December 19, 1996



Mr. Paul Liska
1048 Ashland Avenue
River Forest, Illinois  60305

Dear Paul,

The purpose of this letter is to outline the compensation
and benefits you will receive if your employment with The
St. Paul Companies, Inc. ("Company") is terminated by the
Company, or by you for "Good Reason" as defined in
Section II below.  This letter will also outline the
Company's expectations relative to any eventual
subsequent employment with a competitor.  Referring to my
letter to you of December 5, 1996, to the extent that the
content of this letter conflicts in any way with any
previous written or oral communication between you, me or
any other representative of the Company, the content of
this letter will control and take precedence over such
previous communication.  The terms of this letter
agreement can be amended in the future only by express
mutual written agreement between Doug Leatherdale, me or
our successors (representing the Company) and you.

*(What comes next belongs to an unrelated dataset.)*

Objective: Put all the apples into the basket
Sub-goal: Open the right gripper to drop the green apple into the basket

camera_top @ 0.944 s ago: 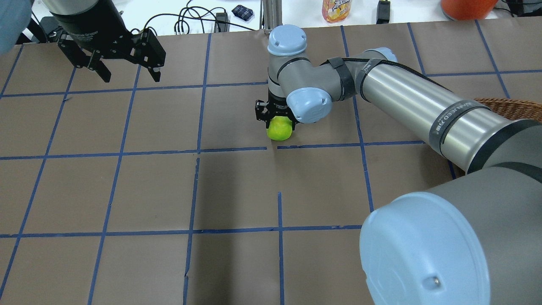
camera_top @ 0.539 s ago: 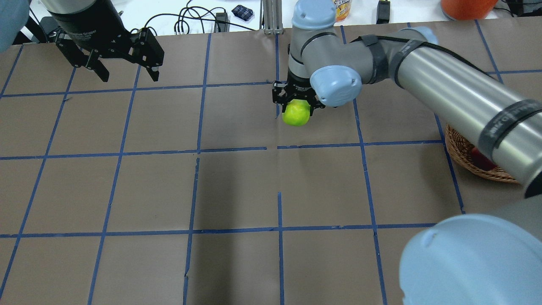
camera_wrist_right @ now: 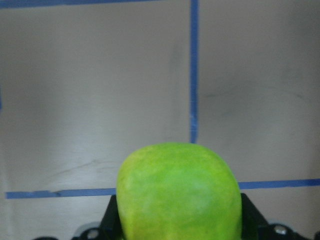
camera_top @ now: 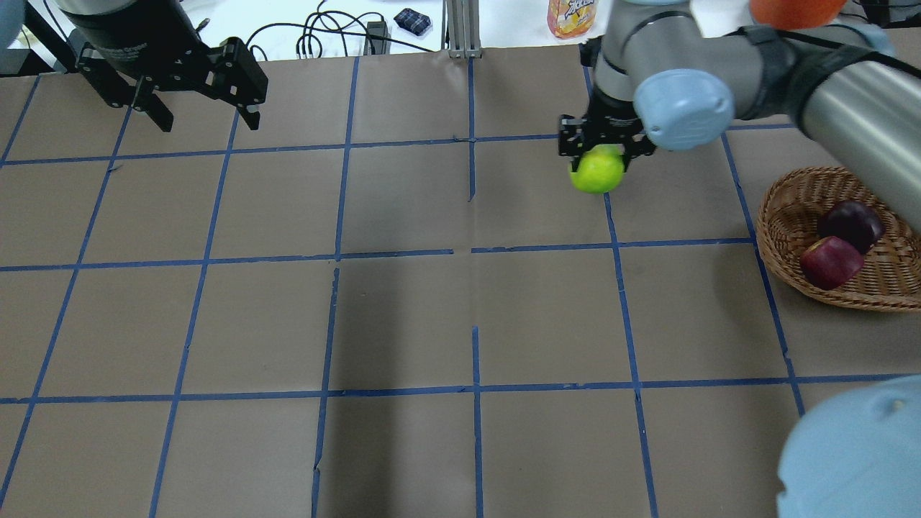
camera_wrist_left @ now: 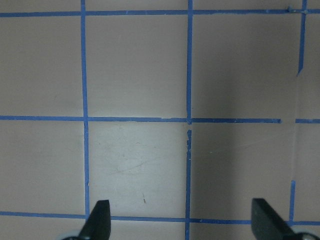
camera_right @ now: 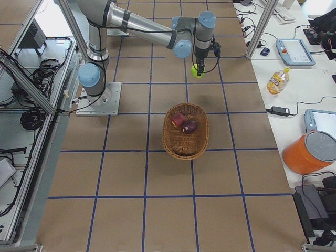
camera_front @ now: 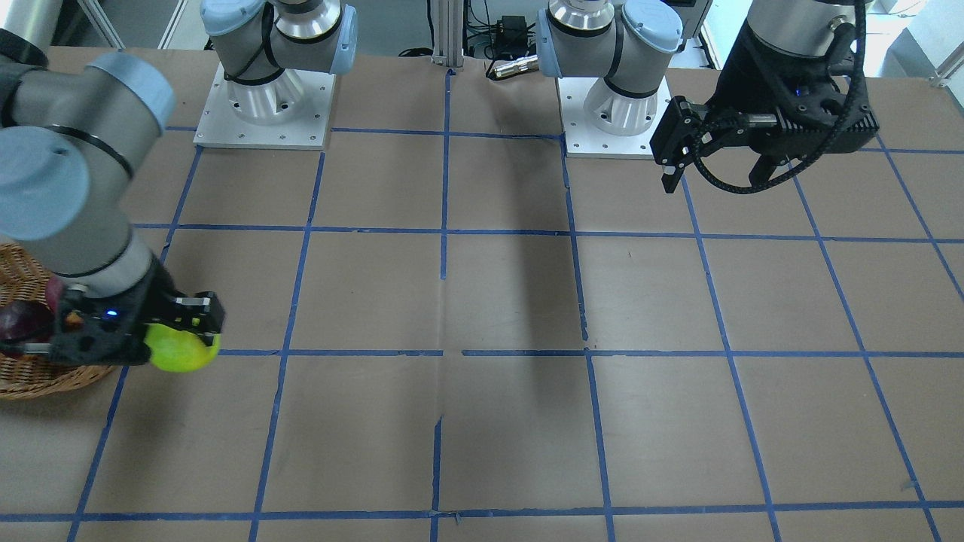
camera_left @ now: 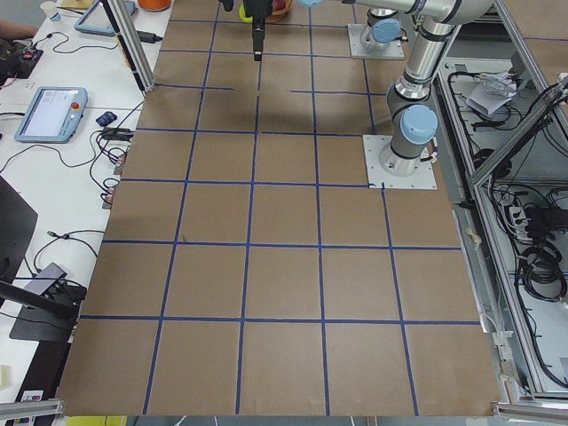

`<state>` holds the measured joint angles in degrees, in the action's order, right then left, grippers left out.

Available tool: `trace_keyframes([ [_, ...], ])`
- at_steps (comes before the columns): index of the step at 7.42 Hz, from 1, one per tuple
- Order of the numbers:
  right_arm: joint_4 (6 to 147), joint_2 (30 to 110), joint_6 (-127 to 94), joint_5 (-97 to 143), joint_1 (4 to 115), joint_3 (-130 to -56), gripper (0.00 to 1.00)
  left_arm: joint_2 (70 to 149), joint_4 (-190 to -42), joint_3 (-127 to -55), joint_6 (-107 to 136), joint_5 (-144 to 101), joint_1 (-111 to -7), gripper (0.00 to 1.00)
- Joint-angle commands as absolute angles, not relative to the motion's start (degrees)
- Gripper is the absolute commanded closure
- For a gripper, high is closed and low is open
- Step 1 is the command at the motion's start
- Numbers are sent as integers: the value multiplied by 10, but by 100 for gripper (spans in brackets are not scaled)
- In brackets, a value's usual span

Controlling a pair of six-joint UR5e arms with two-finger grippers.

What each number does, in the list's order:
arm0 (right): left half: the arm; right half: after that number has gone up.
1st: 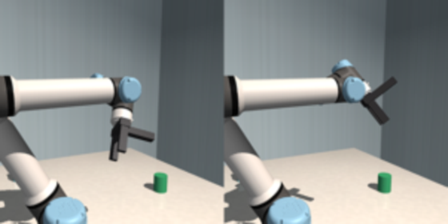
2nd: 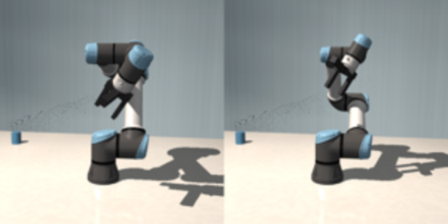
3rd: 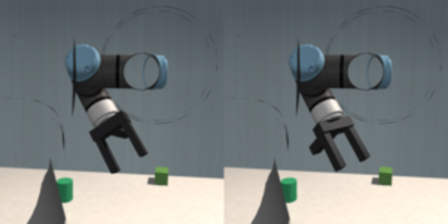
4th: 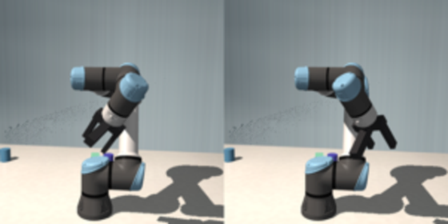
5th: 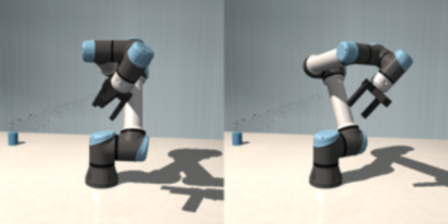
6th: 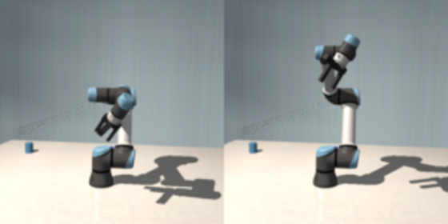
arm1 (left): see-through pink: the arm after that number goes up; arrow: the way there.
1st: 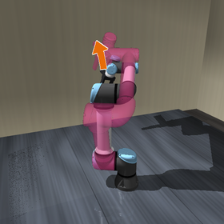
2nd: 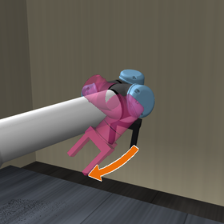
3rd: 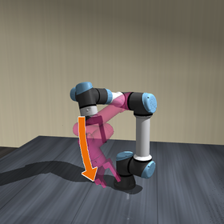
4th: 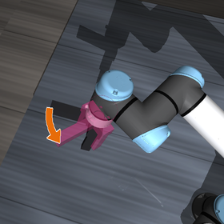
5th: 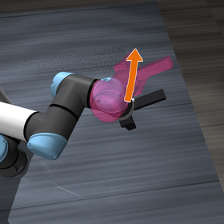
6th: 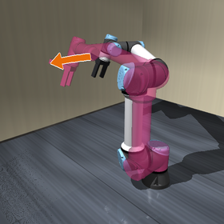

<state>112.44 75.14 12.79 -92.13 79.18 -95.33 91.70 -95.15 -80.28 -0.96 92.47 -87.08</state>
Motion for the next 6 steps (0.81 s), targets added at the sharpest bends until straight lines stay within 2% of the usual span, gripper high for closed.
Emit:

I.   The benefits provided to you in a termination
     situation initiated by the Company, will depend on
     whether or not such termination is "For Cause".  If
     your termination is "For Cause", you will be
     ineligible for any benefits not required by law.
     For purposes of this agreement, "For Cause" shall
     mean your conviction of any felony involving
     intentional conduct, your conviction of any lesser
     crime or offense involving the illegal use or
     conversion of Company property, your willful
     misconduct in connection with the performance of
     your duties with the Company (which shall not be
     deemed to include any action taken by you in good
     faith in the interest of the Company), or your
     taking illegal actions in your business or personal
     life which materially and demonstrably harm the
     reputation or damage the good name of the Company.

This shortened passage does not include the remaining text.